Now you will arrive at your PHP information page. Depending on how many modules you install, this can be pretty detailed.

Example:

Install LAMP Stack on Rocky Linux 8

This information shows PHP scripts can run properly with the Apache (HTTPD) webserver.

For security purposes, you should remove the file. To do this, use the following command:

sudo rm -f /var/www/html/info.php

Optional – Secure Apache with Let’s Encrypt SSL Free Certificate

Ideally, you would want to run your HTTPD on HTTPS using an SSL certificate. The best way to do this is to use Let’s Encrypt, a free, automated, and open certificate authority run by the nonprofit Internet Security Research Group (ISRG).

First, install the EPEL repository and the mod_ssl package for better-updated packages and security.

sudo dnf install epel-release mod_ssl -y

Next, install the certbot package as follows:

sudo dnf install python3-certbot-apache -y

Once installed, run the following command to start the creation of your certificate:

sudo certbot --apache --agree-tos --redirect --hsts --staple-ocsp --email you@example.com -d www.example.com

This ideal setup includes force HTTPS 301 redirects, a Strict-Transport-Security header, and OCSP Stapling. Just make sure to adjust the e-mail and domain name to your requirements.

Now your URL will be https://www.example.com instead of HTTP://www.example.com.

Note if you use the old HTTP URL, it will automatically redirect to HTTPS.

Optionally, you can set a cron job to renew the certificates automatically. Certbot offers a script that does this automatically, and you can first test to make sure everything is working by performing a dry run.

sudo certbot renew --dry-run

If everything is working, open your crontab window using the following terminal command.

sudo crontab -e

By default, cron should be installed on systems. If not to install it, use the following command.

sudo dnf install cronie -y

Open the crontab with the following command.

sudo crontab -e

Next, specify the time when it should auto-renew. This should be checked daily at a minimum, and if the certificate needs to be renewed, the script will not update the certificate. If you need help finding a good time to set, use the crontab.guru free tool.

00 00 */1 * * /usr/sbin/certbot-auto renew

Now save the file by pressing (SHIFT) and (:) then typing (wa), which saves the file, then exit with the same method using (qa).

You should see the following output in the terminal to see if adding the new task was successful.
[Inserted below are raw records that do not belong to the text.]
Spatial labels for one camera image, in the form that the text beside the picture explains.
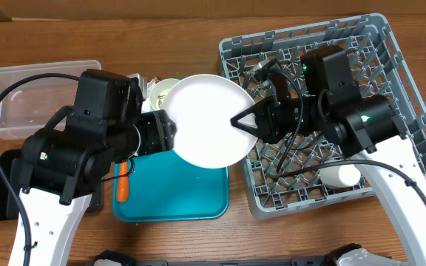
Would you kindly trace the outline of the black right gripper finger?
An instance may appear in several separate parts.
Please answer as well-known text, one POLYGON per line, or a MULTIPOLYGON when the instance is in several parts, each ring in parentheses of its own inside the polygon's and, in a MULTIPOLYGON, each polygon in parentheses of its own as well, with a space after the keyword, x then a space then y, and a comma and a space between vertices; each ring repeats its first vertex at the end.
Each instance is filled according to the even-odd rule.
POLYGON ((255 111, 257 105, 254 104, 247 109, 239 112, 234 117, 231 118, 231 125, 237 128, 241 127, 249 127, 249 128, 257 128, 257 123, 255 121, 255 111))
POLYGON ((240 129, 240 130, 242 130, 242 131, 244 131, 244 132, 247 132, 248 134, 250 134, 251 136, 256 137, 257 139, 259 139, 259 138, 260 138, 260 134, 259 134, 259 130, 258 130, 258 128, 255 128, 255 127, 253 127, 253 126, 248 126, 248 125, 246 125, 246 124, 239 123, 239 122, 237 122, 237 121, 233 121, 233 122, 231 123, 231 125, 232 125, 233 127, 237 128, 237 129, 240 129))

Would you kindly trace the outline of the white round plate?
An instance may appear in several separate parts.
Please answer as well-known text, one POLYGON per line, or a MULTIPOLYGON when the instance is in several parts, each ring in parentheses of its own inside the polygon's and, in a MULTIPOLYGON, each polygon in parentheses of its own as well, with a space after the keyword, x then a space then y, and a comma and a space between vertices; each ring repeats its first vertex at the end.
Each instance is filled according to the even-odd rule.
POLYGON ((201 168, 234 165, 258 138, 233 127, 231 119, 253 105, 253 98, 227 78, 199 74, 180 80, 163 101, 177 129, 174 152, 201 168))

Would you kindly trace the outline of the orange carrot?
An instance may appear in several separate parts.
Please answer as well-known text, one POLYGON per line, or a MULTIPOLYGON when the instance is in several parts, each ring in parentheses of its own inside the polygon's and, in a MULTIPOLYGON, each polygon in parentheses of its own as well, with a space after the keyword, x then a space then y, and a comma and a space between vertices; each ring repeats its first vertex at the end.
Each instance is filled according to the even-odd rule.
POLYGON ((119 165, 119 178, 116 191, 116 200, 126 202, 129 197, 129 163, 123 162, 119 165))

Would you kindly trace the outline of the white plastic cup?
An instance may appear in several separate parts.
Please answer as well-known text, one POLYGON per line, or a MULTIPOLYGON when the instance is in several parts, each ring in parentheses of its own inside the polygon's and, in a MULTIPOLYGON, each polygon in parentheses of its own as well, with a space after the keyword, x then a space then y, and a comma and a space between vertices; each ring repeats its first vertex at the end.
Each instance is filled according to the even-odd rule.
POLYGON ((319 170, 321 182, 329 188, 347 188, 359 183, 361 173, 354 165, 331 166, 319 170))

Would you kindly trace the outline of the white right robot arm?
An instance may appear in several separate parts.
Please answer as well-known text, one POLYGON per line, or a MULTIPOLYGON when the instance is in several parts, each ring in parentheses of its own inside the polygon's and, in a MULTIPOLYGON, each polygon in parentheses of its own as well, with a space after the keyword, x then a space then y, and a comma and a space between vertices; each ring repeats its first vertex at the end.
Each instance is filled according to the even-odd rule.
POLYGON ((355 166, 371 185, 406 254, 407 265, 426 265, 426 179, 416 160, 408 128, 384 95, 363 97, 348 55, 336 45, 301 56, 307 93, 291 97, 295 87, 280 63, 256 65, 252 77, 273 93, 245 110, 254 126, 235 115, 231 124, 264 143, 322 132, 340 147, 340 166, 355 166))

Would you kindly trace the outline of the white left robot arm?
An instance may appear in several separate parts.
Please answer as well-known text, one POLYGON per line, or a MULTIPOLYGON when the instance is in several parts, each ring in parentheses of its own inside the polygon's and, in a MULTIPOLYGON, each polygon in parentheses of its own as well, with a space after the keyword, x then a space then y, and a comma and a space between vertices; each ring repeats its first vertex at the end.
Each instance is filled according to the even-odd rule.
POLYGON ((27 221, 18 223, 10 265, 65 265, 112 163, 173 148, 175 123, 163 110, 143 113, 142 102, 135 79, 88 69, 74 104, 24 141, 11 174, 27 221))

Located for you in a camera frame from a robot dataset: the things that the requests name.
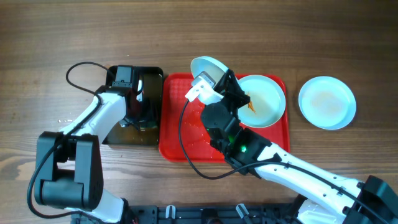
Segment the white plate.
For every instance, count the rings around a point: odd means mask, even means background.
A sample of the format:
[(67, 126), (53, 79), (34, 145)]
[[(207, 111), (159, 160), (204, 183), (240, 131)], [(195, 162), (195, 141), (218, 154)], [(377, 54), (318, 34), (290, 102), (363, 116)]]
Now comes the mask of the white plate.
[(348, 85), (328, 76), (308, 80), (299, 91), (298, 105), (308, 122), (330, 131), (349, 125), (357, 110), (356, 98)]
[(238, 109), (241, 122), (252, 128), (266, 128), (281, 119), (286, 99), (282, 88), (264, 75), (248, 75), (238, 80), (250, 102)]
[[(191, 65), (191, 73), (193, 75), (193, 79), (201, 72), (206, 72), (209, 76), (214, 79), (216, 84), (220, 81), (221, 77), (227, 71), (228, 67), (221, 63), (219, 60), (209, 57), (209, 56), (202, 56), (197, 57), (192, 60)], [(218, 101), (223, 99), (219, 93), (215, 92), (214, 95), (217, 97)]]

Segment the green sponge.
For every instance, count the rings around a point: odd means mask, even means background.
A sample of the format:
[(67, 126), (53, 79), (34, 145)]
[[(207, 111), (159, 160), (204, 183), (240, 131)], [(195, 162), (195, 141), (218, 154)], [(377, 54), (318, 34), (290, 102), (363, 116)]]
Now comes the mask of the green sponge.
[(141, 130), (144, 129), (154, 129), (158, 127), (157, 121), (153, 120), (142, 120), (139, 122), (139, 127)]

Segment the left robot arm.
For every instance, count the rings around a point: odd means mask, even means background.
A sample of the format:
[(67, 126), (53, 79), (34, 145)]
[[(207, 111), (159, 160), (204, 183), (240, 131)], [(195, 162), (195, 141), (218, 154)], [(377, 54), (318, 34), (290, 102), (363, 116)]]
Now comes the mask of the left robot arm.
[(138, 223), (128, 201), (104, 189), (100, 145), (116, 123), (138, 131), (158, 125), (159, 109), (144, 96), (149, 76), (162, 77), (159, 67), (117, 65), (106, 69), (105, 84), (74, 122), (58, 132), (43, 132), (37, 140), (35, 171), (27, 188), (27, 206), (37, 203), (64, 209), (64, 216), (84, 216), (98, 223)]

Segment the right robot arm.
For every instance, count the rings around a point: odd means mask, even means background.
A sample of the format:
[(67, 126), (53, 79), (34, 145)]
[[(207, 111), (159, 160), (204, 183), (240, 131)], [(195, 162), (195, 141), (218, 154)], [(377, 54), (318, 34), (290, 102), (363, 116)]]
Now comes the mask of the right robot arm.
[(224, 155), (234, 172), (276, 182), (303, 197), (296, 215), (301, 223), (397, 223), (397, 194), (383, 180), (365, 182), (325, 171), (286, 152), (248, 128), (249, 118), (275, 118), (284, 96), (261, 86), (262, 76), (248, 82), (233, 71), (201, 71), (201, 121), (210, 144)]

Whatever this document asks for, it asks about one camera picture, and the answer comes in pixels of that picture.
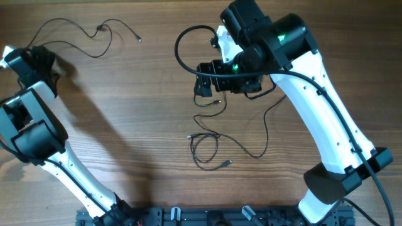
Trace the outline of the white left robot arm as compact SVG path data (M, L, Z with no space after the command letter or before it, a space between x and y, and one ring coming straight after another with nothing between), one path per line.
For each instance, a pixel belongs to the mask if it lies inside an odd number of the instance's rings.
M1 68L16 72L20 90L1 101L1 146L61 181L85 206L93 225L134 225L131 207L78 159L66 129L48 107L58 95L55 59L42 46L5 46Z

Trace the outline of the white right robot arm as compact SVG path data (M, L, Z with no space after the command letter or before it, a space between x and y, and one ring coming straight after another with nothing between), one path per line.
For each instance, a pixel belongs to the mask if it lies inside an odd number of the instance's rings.
M321 161L304 174L307 193L288 224L320 225L366 178L393 157L359 130L325 70L317 42L296 14L272 21L254 1L234 1L221 13L211 44L222 57L197 67L194 93L229 91L249 99L264 95L268 75L290 99L310 131Z

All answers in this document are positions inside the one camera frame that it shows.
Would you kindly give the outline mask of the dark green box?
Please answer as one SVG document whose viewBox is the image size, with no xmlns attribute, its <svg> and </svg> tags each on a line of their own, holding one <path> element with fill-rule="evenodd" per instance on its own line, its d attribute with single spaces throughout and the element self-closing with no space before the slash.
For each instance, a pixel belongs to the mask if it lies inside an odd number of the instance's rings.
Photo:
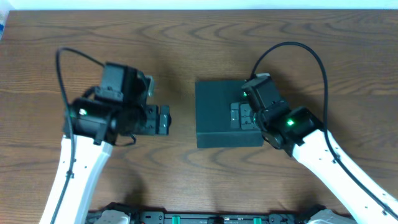
<svg viewBox="0 0 398 224">
<path fill-rule="evenodd" d="M 258 147 L 260 130 L 241 87 L 244 80 L 197 81 L 195 115 L 198 148 Z"/>
</svg>

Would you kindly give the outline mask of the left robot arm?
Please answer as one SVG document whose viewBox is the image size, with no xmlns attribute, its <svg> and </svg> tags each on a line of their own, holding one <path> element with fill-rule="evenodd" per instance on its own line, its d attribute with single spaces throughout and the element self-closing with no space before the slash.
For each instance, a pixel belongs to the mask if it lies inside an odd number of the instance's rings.
<svg viewBox="0 0 398 224">
<path fill-rule="evenodd" d="M 65 110 L 60 161 L 41 223 L 84 223 L 96 184 L 118 136 L 169 134 L 170 108 L 146 103 L 155 81 L 142 71 L 104 65 L 93 86 Z"/>
</svg>

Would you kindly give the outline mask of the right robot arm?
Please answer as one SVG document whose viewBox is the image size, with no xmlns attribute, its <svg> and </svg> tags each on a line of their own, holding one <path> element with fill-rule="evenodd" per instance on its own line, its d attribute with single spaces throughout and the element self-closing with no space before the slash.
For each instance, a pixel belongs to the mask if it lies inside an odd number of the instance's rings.
<svg viewBox="0 0 398 224">
<path fill-rule="evenodd" d="M 317 176 L 357 223 L 397 223 L 397 199 L 345 153 L 326 122 L 303 106 L 290 109 L 267 73 L 243 80 L 240 88 L 250 127 Z"/>
</svg>

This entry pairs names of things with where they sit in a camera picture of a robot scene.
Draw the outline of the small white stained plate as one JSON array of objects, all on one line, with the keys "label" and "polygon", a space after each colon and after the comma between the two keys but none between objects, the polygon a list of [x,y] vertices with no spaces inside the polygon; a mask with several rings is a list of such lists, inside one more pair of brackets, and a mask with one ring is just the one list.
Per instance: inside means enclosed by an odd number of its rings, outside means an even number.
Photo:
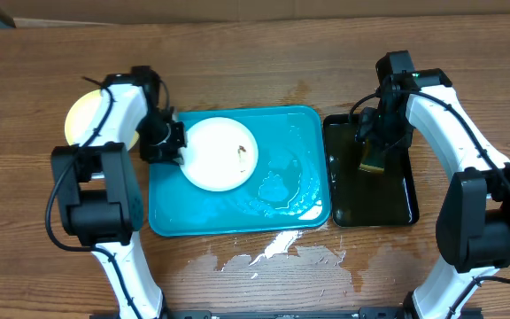
[{"label": "small white stained plate", "polygon": [[236,120],[213,117],[186,131],[181,171],[205,191],[231,191],[253,174],[259,159],[254,135]]}]

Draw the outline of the yellow plate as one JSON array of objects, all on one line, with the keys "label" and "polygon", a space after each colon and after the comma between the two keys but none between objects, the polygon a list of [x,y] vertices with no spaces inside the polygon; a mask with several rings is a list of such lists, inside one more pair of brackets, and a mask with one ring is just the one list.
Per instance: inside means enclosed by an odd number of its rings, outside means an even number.
[{"label": "yellow plate", "polygon": [[[135,128],[135,117],[128,110],[128,93],[123,94],[121,108],[114,106],[105,125],[100,130],[100,137],[95,143],[110,141],[123,142],[130,150],[138,141],[139,134],[134,130],[129,139],[129,129]],[[70,108],[65,120],[64,132],[69,145],[83,144],[101,121],[108,104],[102,105],[100,89],[95,89],[80,97]]]}]

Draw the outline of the yellow green sponge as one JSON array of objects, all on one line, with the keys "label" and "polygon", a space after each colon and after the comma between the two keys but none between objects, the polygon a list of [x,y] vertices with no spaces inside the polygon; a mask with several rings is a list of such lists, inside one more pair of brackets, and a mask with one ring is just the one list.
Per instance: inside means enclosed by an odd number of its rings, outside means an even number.
[{"label": "yellow green sponge", "polygon": [[385,151],[378,145],[372,144],[367,140],[363,145],[362,156],[359,164],[359,170],[381,174],[384,172]]}]

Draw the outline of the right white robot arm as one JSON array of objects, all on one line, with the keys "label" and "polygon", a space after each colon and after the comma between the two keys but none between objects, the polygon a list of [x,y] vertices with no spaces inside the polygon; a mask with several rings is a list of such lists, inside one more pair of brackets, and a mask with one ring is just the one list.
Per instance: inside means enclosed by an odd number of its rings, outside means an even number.
[{"label": "right white robot arm", "polygon": [[462,308],[485,282],[510,284],[498,271],[510,266],[510,160],[470,120],[451,80],[439,68],[417,70],[408,51],[376,62],[376,108],[356,108],[359,164],[384,170],[390,150],[407,150],[418,130],[450,182],[437,218],[440,257],[403,304],[404,318],[479,318]]}]

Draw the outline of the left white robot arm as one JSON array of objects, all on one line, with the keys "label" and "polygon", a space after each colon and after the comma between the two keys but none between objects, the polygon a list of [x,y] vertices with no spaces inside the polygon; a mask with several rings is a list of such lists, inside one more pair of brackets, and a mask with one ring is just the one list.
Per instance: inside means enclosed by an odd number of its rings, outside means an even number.
[{"label": "left white robot arm", "polygon": [[119,303],[118,318],[166,318],[141,245],[143,197],[128,149],[137,136],[144,162],[181,164],[185,127],[169,102],[159,101],[170,96],[150,66],[108,74],[98,87],[101,102],[89,125],[51,153],[45,229],[59,249],[94,255]]}]

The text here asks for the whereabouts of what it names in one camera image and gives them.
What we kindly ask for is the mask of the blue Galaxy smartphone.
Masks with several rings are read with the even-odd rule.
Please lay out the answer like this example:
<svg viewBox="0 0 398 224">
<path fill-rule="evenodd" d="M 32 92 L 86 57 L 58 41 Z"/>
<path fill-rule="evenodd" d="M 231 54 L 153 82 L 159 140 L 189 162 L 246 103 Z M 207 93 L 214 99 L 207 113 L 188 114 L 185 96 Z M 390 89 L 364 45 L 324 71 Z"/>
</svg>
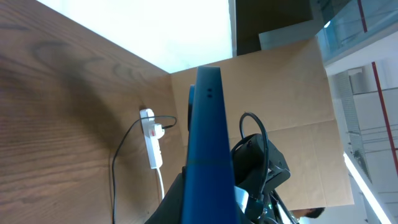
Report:
<svg viewBox="0 0 398 224">
<path fill-rule="evenodd" d="M 182 223 L 239 223 L 221 70 L 201 66 L 190 94 Z"/>
</svg>

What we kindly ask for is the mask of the white power strip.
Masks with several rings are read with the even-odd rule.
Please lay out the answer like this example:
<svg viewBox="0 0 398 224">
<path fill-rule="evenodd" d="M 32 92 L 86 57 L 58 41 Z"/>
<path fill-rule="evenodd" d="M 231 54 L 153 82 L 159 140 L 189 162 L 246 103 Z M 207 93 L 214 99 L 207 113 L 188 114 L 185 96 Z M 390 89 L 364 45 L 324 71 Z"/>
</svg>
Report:
<svg viewBox="0 0 398 224">
<path fill-rule="evenodd" d="M 154 112 L 151 109 L 140 110 L 140 118 L 150 168 L 158 169 L 163 164 L 159 139 L 164 136 L 165 130 L 160 123 L 155 122 Z"/>
</svg>

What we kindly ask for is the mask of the brown cardboard panel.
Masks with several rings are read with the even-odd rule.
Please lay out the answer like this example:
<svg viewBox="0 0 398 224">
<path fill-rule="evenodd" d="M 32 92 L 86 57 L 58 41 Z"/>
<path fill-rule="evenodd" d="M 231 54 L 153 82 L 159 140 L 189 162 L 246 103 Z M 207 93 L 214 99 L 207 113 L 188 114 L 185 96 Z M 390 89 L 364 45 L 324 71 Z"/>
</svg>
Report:
<svg viewBox="0 0 398 224">
<path fill-rule="evenodd" d="M 254 113 L 291 176 L 277 188 L 288 209 L 351 205 L 353 195 L 317 39 L 216 63 L 231 145 L 258 132 Z"/>
</svg>

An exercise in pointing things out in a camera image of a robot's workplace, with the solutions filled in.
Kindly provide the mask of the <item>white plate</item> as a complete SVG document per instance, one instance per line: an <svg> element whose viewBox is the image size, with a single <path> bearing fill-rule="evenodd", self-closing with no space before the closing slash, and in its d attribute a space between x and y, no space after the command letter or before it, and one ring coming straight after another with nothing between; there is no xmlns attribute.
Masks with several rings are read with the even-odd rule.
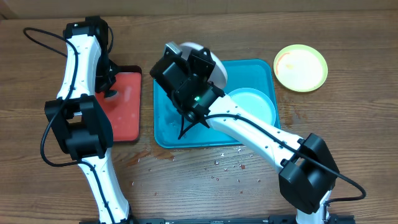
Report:
<svg viewBox="0 0 398 224"><path fill-rule="evenodd" d="M192 50L201 50L204 46L194 42L184 42L179 45L182 50L182 58L187 60ZM221 60L213 53L210 52L212 60L216 63L208 81L213 82L218 88L224 89L228 81L228 73L221 63Z"/></svg>

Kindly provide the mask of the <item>dark green sponge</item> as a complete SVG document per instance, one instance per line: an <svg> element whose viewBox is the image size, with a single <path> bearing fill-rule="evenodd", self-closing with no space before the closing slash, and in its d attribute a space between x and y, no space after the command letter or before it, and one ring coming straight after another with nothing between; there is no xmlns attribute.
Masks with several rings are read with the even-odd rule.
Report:
<svg viewBox="0 0 398 224"><path fill-rule="evenodd" d="M118 94L117 90L106 90L104 92L104 98L112 98Z"/></svg>

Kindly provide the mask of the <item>light blue plate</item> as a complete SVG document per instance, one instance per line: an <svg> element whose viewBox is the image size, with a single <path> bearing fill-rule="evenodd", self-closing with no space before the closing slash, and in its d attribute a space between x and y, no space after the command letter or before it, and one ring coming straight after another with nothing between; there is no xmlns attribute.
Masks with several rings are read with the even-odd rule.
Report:
<svg viewBox="0 0 398 224"><path fill-rule="evenodd" d="M238 88L228 94L242 109L261 121L275 125L276 110L271 99L254 88Z"/></svg>

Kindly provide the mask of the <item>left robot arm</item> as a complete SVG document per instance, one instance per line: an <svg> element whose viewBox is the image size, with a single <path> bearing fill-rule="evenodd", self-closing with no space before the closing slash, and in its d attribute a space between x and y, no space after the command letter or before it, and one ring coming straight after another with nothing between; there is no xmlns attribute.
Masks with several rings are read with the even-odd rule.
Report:
<svg viewBox="0 0 398 224"><path fill-rule="evenodd" d="M120 71L109 53L112 31L99 16L67 24L67 65L56 100L45 103L52 131L61 150L70 155L85 175L95 198L98 223L128 223L130 206L124 197L111 160L113 130L95 95L115 96L112 86Z"/></svg>

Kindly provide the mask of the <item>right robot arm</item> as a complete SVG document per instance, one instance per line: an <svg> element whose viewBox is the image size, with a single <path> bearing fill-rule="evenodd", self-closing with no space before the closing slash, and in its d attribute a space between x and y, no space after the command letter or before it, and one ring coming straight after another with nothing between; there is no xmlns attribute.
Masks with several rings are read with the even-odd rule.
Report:
<svg viewBox="0 0 398 224"><path fill-rule="evenodd" d="M297 223L328 223L338 168L320 136L304 139L245 111L223 91L228 75L221 61L196 43L167 43L150 75L183 119L227 134L273 166Z"/></svg>

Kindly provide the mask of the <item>green rimmed plate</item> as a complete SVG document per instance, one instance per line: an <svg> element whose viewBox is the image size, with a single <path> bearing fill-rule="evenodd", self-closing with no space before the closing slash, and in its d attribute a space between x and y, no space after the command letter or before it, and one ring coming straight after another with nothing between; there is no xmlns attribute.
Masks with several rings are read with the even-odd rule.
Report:
<svg viewBox="0 0 398 224"><path fill-rule="evenodd" d="M328 76L328 65L323 55L313 47L293 44L275 56L275 77L289 90L305 93L319 89Z"/></svg>
crontab: installing new crontab

Comments and Conclusion

In the tutorial, you have learned how to install the LAMP stack on Rocky Linux 8 with various options and changes such as installing MySQL or MariaDB along with changing versions of certain packages.

LAMP is still one of the better options and is considered an easier learning curve than Nginx. The ability to add more features and modules without compiling and installing as much as you need to with Nginx makes it possible a favorite amongst most for a primary web server for a website.